Posts Tagged ‘bah humbug’

It’s Christmas. Well, nearly.

Posted in Grumpy old man on November 15th, 2008 by Les – Be the first to comment

Well, it feels like it anyway. There was a certain nip in the air tonight. A Yuletide chill you might call it. A definite yet undefinable feeling that Christmas is upon us. On my way into the DIY store the scene was as boring and depressing as any other night when leaving the office promptly at 5. An endless stream of cars stretched back from the red light, blocking the entrance to the store car park, blocking others turning right, churning out billowing clouds of noxious fumes from recently started engines. Altogether more than a little grim.

On exit from the store though, what a difference! The endless stream of lights, white, yellow, red, amber, the occasional green, some blue from those daft windscreen neon affairs, all of them were now as fairy lights; twinkling not in the sluggish monotony of the winter commute but in brightly buzzing anticipation of the imminent arrival of a fat jolly bloke in a red suit. Of course anthropomorphising car lights is a sure sign that it was my mood that altered rather than the light’s but briefly, that’s what crossed my mind, and now it’s out there for the psychoanalysts among you to make of it what you will.  There I go again making the assumption that more than one other person actually reads this stuff.

I can only imagine that briefly I was whisked backed to the happier Christmases of childhood. I don’t mean that my Christmases as an adult are bad, or have been. On the contrary, since my good fortune in marriage and parenthood, Christmas has taken on slighter brighter hue with each passing year. I simply mean that not all the childhood Christmases filled me with joyful optimism. That’s a different and lengthier post altogether though.

I am, I’m sorry to say and for no reason that I can articulate though probably related to the comments above, a bit of a miserable sod when it comes to Christmas. The whole affair just gets me a little bit down. I’m happy Dad of course with the kids; “It’s for the kids really isn’t it?” as they say and there is much fun to be had watching and helping them enjoy it but frankly no more fun for me than is to be had doing any jigsaw, playing any word game, drawing any picture with the kids throughout the year. I’m very fortunate to work near to home and to work flexible hours (at least flexible attendance at the office. The actual hours worked are still too much by many people’s standards but early mornings and adult evenings are forgone in preference to being home at a time when the Kids are awake) so I get to be an active and participatory dad.
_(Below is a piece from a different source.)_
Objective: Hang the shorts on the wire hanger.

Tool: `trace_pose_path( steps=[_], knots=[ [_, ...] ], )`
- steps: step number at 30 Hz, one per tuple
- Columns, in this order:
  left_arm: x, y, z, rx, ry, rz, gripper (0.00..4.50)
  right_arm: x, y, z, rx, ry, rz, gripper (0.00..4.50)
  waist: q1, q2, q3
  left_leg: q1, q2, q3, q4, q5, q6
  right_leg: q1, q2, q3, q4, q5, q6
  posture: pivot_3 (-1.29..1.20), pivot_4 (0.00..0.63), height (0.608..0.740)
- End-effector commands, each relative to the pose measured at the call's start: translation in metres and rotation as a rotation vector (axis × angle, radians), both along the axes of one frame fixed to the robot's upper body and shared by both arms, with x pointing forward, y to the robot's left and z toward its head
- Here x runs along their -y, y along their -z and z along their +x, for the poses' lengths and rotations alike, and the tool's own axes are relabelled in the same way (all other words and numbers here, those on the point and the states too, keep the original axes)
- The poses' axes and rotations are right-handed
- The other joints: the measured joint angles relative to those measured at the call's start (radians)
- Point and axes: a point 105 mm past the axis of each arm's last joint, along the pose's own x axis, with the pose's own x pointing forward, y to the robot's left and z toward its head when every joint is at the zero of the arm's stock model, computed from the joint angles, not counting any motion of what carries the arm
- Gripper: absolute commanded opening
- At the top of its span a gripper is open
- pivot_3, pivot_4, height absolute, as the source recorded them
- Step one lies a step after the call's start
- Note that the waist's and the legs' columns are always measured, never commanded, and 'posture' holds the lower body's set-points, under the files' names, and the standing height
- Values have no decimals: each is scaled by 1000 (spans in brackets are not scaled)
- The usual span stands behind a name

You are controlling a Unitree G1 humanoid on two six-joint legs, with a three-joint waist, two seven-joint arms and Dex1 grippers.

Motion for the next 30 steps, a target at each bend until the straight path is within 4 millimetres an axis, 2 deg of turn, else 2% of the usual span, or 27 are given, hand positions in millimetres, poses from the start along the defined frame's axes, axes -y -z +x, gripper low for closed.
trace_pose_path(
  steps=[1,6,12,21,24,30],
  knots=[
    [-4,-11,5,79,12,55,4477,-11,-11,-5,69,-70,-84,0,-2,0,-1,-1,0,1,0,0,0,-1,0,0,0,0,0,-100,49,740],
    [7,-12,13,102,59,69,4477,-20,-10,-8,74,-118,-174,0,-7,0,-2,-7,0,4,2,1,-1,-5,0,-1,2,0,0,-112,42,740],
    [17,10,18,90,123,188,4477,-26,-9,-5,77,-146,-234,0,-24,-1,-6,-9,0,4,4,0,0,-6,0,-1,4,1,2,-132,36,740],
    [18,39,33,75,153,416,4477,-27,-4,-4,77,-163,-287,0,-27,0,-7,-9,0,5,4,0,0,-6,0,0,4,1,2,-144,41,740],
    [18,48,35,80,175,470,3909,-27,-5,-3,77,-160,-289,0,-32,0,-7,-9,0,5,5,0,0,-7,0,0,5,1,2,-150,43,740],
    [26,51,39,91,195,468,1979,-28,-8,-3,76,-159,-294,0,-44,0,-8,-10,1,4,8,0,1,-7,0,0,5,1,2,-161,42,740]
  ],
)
Perhaps this is why I don’t value the holidays as much as one might. I get to spend time with the children 7 nights a week and weekends with very few exceptions throughout the year. Were I unable to do that I suppose I might hold the Christmas break to be a little more precious than is my wont.

As it is, there will be repeats on telly, the weather will be foul, it won’t snow, I’ll eat too much, put on a stone in weight in 2 weeks that will take me all year to lose if I lose it all, friends and family will turn up or send such copious amounts of chocolate and biscuits that we won’t make a dent in them until Easter when it will pile up again. And of course the house will be consumed by an avalanche of presents from near and far. It’s all very very silly.

On the matter of presents, I should like to offer this thought, the razor sharp logic of which, I claim for myself (if it’s someone elses I can’t remember when I heard it. If you know different, speak up).

I have all I need. What I do not need but really want I can buy myself. If I can’t buy it because I can’t afford it then you can’t afford it either or, if you can afford it, you don’t feel the need to buy me presents anyway. The logical implication of these facts should be obvious. Any present you buy for me can only possibly be something I don’t need or something I don’t want. Thanks for the thought but save your money. Pay it off your mortgage (every pound counts) or another debt or give it to ChildLine or Children In Need or some other good cause close to your heart. Buy yourself a premium bond, you might win big and give a bit more to your chosen charity. There are an infinite amount of better things you can do with every “present pound” than spend it on wrapping paper destined for the recycling along with whatever you were thinking of putting in it.

Oh, and please don’t tell me that my misery is the result of the heathen-fuelled greedy, coveting, materialistic existence of the developed world and that Christmas is really about religion. No. Religion just spoils the “party”. It used to be about religion when the human race was young and stupid. It used to be about religion when early Christians adopted a pagan festival so they might more easily convert the feeble minded masses from one delusion to another but these days it’s just something to mark the end of the year at its most miserable zenith (in the northern hemisphere at least).